■ **Problem**
Nothing but the lines below between the line holding "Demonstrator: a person" and the line holding "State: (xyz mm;", inclusive, should appear in the answer, each set down exactly.

■ **Extracted records**
%%

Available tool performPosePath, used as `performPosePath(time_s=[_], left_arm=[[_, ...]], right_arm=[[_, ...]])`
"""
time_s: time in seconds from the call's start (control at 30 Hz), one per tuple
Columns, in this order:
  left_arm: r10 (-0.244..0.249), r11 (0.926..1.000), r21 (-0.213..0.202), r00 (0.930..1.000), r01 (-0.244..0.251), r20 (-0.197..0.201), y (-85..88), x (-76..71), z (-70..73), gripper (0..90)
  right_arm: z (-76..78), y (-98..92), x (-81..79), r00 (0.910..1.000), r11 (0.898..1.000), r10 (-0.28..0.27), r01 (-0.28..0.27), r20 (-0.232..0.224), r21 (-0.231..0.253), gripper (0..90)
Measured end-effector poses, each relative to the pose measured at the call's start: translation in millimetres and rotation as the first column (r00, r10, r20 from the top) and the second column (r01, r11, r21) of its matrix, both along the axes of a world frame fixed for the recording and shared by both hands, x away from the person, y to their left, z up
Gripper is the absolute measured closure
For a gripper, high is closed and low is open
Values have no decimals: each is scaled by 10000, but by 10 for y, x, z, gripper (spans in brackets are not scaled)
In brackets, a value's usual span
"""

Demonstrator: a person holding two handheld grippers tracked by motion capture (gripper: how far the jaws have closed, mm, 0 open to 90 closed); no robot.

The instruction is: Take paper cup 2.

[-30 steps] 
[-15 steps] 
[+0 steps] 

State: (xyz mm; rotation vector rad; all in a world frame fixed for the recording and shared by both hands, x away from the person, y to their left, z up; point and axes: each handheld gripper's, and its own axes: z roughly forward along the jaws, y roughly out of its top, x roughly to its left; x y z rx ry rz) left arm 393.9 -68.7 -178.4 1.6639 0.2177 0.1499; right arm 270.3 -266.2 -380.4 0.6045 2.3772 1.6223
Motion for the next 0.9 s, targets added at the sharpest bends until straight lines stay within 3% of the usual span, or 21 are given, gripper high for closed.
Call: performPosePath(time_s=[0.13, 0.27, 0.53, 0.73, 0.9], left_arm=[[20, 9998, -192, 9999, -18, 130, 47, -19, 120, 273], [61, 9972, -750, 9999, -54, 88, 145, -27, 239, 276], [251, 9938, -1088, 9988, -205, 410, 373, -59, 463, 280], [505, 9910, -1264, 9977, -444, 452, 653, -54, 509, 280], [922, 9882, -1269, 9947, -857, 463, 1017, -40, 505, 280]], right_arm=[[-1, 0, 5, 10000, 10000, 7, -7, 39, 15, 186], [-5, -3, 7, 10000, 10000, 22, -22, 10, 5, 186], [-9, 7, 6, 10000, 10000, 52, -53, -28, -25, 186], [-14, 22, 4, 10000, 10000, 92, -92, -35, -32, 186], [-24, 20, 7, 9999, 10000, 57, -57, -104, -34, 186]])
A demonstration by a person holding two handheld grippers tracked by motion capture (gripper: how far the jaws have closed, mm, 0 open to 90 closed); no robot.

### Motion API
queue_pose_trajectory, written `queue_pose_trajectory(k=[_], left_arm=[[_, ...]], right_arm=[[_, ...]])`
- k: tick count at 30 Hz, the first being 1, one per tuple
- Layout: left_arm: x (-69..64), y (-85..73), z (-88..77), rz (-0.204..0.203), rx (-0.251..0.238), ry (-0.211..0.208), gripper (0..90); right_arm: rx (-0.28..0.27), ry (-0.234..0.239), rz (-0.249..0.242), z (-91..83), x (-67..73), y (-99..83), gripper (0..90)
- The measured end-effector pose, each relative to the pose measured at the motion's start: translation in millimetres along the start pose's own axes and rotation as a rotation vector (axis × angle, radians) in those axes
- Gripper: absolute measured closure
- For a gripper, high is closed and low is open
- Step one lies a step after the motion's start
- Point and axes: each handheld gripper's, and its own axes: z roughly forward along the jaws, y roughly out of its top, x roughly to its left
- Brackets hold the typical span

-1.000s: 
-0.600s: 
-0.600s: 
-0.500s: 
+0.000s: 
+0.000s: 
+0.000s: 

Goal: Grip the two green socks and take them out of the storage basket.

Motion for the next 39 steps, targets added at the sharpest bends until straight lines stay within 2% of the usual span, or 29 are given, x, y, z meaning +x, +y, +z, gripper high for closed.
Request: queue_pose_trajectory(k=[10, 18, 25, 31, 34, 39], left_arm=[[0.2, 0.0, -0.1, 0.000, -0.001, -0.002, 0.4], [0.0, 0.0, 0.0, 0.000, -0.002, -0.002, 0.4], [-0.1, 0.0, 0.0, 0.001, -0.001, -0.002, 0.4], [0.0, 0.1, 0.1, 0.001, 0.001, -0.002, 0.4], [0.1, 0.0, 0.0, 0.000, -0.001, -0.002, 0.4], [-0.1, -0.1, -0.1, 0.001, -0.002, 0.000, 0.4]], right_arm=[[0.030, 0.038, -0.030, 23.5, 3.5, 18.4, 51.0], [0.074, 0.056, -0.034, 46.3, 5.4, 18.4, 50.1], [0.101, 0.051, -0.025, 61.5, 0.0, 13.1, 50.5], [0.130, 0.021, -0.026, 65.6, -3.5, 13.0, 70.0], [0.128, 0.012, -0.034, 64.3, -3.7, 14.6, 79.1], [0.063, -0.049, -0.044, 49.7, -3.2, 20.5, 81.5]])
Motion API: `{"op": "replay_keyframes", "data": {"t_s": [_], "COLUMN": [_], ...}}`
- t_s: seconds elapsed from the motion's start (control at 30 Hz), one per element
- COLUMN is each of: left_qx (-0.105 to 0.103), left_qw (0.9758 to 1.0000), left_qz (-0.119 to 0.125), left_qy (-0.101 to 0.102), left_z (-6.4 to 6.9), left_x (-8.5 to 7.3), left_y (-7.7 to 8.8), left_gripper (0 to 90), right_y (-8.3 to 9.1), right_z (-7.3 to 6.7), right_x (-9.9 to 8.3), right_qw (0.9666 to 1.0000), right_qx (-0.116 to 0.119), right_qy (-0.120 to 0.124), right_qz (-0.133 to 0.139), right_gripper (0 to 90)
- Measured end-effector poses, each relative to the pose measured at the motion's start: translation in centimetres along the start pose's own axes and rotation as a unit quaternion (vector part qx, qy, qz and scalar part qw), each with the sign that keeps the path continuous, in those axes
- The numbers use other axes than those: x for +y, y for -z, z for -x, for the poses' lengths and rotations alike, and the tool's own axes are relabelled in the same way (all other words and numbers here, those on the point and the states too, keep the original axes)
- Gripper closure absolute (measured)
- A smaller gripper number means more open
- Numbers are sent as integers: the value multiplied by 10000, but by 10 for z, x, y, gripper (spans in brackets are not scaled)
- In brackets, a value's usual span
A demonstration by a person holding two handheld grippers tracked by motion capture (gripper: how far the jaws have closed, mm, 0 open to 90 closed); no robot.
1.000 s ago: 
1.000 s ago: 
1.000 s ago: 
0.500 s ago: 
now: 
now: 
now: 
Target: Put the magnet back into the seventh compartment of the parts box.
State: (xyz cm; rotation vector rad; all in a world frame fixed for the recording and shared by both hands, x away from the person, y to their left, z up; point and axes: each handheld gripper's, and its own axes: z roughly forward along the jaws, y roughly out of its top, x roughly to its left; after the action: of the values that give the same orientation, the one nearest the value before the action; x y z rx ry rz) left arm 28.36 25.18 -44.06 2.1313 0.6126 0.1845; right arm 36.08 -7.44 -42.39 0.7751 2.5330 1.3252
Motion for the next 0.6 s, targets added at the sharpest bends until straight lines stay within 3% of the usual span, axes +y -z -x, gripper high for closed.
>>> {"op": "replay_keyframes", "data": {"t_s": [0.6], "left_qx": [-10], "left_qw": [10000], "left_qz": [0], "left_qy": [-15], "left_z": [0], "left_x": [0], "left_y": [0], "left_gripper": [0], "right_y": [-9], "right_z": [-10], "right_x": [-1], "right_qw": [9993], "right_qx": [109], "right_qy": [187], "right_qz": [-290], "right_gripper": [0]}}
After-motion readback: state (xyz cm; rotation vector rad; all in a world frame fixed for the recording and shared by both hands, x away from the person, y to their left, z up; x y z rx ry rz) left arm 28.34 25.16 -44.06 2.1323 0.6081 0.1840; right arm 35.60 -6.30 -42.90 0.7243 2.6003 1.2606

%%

■ **Output of the exercise**
Demonstrator: a person holding two handheld grippers tracked by motion capture (gripper: how far the jaws have closed, mm, 0 open to 90 closed); no robot.

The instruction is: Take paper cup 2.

[-30 steps] 
[-15 steps] 
[+0 steps] 

State: (xyz mm; rotation vector rad; all in a world frame fixed for the recording and shared by both hands, x away from the person, y to their left, z up; point and axes: each handheld gripper's, and its own axes: z roughly forward along the jaws, y roughly out of its top, x roughly to its left; x y z rx ry rz) left arm 393.9 -68.7 -178.4 1.6639 0.2177 0.1499; right arm 270.3 -266.2 -380.4 0.6045 2.3772 1.6223

This answer has no further content.